The Sound of Our Town: A History of Boston Rock and Roll
- First edition cover
- Author: Brett Milano
- Language: English
- Genre: Music journalism
- Publisher: Commonwealth Editions
- Publication date: 2007
- Publication place: United States
- Media type: Print (Paperback)
- Pages: 254
- ISBN: 9781933212302 (first edition, paperback)

= The Sound of Our Town =

2007 book by Brett Milano

The Sound of Our Town: A History of Boston Rock and Roll is a 2007 book about the distinctive rock music scene of Boston, Massachusetts. It was written by Brett Milano, a Boston-based music critic and columnist.

The book is billed as the "first comprehensive history of Boston rock and roll", beginning in the 1950s, and includes interviews with numerous Boston-based musicians and bands, including Aerosmith, Mission of Burma, the Cars, the Pixies, and J. Geils. The Boston Globe wrote that The Sound of Our Town depicts Boston's "diversity of scenes and attitudes, much of it driven by the constant influx of college students and transplants", creating a "healthy dissonance" that defined the Boston rock sound.

The book's cover art is a photograph of the author, Brett Milano, introducing Boston musician Willie Alexander. Milano entered the Boston music scene in the 1980s as a music journalist. He was a long-time columnist for the Boston Phoenix, as well as the Boston Globe and Sound & Vision magazine. Milano has also written for publications such as Billboard, Pulse, and the College Media Journal. In 2013, he became the editor of OffBeat, where he has written about music since 2005.

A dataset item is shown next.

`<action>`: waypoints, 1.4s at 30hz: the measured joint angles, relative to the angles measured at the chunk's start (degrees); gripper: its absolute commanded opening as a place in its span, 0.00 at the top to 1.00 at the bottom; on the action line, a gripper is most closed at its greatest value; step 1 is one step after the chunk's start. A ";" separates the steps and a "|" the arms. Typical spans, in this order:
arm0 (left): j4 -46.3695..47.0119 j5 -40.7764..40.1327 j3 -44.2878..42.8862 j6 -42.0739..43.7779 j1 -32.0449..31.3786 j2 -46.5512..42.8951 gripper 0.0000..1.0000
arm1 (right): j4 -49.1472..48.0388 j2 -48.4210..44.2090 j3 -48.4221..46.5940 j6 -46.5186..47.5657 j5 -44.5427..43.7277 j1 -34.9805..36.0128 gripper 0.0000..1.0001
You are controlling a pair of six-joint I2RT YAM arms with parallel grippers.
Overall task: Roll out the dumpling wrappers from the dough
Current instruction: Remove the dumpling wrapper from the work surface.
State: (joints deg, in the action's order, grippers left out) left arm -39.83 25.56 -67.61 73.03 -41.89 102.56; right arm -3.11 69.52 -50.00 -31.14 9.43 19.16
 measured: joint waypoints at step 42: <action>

The Sound of Our Town was written over the course of two years, though Milano had been collecting material for several years beforehand. Milano's approach to the problem of structuring the book to reflect the typical chaos of a local music scene was "to at least give a mention to every great band I could ... without making it just a laundry-list of bands", in an effort to "catch the spirit of the time and places, and tell some of the more important band histories, and have it flow as a story".

==Critical reception==
The Sound of Our Town received a positive review from the Boston Globe, which stated that it "should be required reading for anyone interested in understanding Boston's unique contribution to rock 'n' roll".